Dataset:
* * * * *

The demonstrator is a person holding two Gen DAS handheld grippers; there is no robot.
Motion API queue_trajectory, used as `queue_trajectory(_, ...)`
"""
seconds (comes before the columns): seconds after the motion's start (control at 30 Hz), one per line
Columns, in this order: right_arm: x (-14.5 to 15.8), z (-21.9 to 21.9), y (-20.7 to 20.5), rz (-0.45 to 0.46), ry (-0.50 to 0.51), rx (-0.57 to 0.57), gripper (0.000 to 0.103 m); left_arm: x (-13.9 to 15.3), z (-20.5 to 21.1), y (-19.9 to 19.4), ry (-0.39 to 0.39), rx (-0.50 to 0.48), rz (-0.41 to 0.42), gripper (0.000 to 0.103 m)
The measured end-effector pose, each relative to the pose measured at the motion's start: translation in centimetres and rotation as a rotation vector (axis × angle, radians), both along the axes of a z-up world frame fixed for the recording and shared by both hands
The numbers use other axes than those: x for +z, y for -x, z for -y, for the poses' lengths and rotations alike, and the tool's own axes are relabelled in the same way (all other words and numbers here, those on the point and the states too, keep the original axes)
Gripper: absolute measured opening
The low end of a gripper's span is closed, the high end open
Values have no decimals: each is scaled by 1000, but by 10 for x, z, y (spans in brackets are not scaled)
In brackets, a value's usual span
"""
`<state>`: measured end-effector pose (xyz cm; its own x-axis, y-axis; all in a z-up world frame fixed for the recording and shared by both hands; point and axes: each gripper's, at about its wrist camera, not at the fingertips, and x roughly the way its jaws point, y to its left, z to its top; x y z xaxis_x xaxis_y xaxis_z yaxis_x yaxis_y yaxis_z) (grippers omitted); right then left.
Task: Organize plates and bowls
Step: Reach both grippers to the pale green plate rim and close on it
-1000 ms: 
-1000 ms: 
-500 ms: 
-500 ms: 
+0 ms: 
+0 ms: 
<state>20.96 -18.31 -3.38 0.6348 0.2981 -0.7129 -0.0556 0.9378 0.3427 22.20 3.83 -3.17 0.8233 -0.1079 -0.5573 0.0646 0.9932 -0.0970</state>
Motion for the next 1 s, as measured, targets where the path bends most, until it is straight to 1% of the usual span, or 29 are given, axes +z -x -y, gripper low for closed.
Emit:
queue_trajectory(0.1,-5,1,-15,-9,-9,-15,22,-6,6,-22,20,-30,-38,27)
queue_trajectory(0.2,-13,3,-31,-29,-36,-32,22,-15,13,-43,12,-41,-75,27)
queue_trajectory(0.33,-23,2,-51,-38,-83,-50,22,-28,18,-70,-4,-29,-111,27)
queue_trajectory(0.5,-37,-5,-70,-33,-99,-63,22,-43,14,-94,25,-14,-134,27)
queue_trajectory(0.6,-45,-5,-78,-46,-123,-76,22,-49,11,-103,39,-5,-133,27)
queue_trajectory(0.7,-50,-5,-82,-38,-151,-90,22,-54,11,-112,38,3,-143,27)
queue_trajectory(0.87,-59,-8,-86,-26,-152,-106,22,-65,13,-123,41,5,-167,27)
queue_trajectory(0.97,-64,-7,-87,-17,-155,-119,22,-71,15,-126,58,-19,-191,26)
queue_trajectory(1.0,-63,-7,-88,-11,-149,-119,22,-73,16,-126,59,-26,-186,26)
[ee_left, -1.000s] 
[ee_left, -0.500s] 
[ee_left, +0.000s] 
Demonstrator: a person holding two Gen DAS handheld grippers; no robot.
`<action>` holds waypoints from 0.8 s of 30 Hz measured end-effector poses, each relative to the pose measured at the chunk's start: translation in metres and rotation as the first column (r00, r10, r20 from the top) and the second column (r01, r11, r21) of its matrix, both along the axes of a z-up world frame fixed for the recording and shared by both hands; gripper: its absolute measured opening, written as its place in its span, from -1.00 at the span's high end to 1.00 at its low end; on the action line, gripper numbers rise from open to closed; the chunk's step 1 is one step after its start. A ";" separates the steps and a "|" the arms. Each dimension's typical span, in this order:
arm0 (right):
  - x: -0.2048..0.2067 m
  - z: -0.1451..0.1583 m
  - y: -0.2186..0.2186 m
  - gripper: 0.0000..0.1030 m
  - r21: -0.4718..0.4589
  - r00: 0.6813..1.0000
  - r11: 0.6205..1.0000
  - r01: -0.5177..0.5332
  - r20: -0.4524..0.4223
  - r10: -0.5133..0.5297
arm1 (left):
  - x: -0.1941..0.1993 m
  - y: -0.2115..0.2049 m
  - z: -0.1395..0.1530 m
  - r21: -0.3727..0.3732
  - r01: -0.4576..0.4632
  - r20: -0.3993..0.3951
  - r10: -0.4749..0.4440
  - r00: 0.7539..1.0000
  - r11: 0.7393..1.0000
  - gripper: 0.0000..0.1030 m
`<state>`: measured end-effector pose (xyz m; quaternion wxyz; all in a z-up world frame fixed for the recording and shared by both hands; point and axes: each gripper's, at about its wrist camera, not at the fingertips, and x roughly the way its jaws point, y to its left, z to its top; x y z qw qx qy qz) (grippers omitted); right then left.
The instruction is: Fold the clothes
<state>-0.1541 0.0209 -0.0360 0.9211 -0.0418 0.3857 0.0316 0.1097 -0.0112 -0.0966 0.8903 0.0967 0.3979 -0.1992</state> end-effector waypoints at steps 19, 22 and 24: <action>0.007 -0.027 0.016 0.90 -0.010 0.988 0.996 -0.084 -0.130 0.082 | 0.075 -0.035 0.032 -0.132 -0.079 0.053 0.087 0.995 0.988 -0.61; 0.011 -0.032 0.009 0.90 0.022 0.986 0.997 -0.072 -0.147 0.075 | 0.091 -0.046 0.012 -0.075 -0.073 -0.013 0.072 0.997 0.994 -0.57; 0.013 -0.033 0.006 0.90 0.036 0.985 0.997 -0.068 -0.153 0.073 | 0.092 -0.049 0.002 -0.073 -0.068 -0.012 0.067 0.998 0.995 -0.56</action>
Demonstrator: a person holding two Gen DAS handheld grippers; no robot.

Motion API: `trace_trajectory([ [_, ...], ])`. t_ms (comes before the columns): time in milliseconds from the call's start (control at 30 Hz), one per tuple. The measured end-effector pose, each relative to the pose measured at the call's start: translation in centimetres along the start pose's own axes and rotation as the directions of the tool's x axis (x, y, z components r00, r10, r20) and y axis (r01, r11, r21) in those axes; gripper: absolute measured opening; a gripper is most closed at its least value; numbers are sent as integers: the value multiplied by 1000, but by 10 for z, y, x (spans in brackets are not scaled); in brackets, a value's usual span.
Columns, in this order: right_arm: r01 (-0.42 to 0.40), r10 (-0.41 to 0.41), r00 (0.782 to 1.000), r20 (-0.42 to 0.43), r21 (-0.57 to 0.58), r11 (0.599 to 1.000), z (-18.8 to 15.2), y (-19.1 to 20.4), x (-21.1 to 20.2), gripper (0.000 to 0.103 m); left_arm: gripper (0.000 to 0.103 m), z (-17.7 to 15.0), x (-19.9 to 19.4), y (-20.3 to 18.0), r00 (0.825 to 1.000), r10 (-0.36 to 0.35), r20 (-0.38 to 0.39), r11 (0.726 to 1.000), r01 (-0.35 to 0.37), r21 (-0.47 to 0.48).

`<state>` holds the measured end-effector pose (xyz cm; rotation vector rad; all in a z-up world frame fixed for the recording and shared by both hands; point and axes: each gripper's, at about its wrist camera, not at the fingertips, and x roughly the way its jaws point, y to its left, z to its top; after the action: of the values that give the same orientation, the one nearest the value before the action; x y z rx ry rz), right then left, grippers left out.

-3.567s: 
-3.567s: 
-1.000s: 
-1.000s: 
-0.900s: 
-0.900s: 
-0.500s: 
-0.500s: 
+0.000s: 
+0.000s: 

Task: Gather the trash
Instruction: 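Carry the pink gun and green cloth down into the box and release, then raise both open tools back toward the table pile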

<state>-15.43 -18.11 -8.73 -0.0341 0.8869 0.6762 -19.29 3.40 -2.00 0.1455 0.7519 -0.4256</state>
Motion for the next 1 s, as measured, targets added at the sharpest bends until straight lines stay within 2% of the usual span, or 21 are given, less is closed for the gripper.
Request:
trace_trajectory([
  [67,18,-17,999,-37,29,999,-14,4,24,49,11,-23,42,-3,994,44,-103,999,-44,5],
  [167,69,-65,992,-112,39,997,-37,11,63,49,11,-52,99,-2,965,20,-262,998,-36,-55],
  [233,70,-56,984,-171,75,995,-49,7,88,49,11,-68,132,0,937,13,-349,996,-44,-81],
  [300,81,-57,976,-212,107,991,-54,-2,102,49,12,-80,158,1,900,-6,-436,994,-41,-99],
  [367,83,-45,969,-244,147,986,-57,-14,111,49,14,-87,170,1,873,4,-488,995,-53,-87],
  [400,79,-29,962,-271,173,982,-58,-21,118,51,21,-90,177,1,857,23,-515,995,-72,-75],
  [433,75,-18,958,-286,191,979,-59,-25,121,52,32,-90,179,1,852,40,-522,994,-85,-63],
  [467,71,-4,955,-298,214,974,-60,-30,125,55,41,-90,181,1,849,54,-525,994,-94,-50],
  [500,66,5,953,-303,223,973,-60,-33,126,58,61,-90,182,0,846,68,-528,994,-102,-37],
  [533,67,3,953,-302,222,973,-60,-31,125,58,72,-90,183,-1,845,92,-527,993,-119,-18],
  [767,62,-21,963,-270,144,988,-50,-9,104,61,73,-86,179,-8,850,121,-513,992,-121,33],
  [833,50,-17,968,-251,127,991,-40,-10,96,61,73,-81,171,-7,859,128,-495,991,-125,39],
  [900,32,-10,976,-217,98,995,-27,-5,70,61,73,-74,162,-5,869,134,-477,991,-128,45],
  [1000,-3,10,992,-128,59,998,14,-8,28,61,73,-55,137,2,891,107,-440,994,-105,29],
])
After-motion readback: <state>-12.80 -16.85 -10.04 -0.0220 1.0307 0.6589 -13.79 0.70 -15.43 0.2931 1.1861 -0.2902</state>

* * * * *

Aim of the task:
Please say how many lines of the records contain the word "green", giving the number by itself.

Task response:
2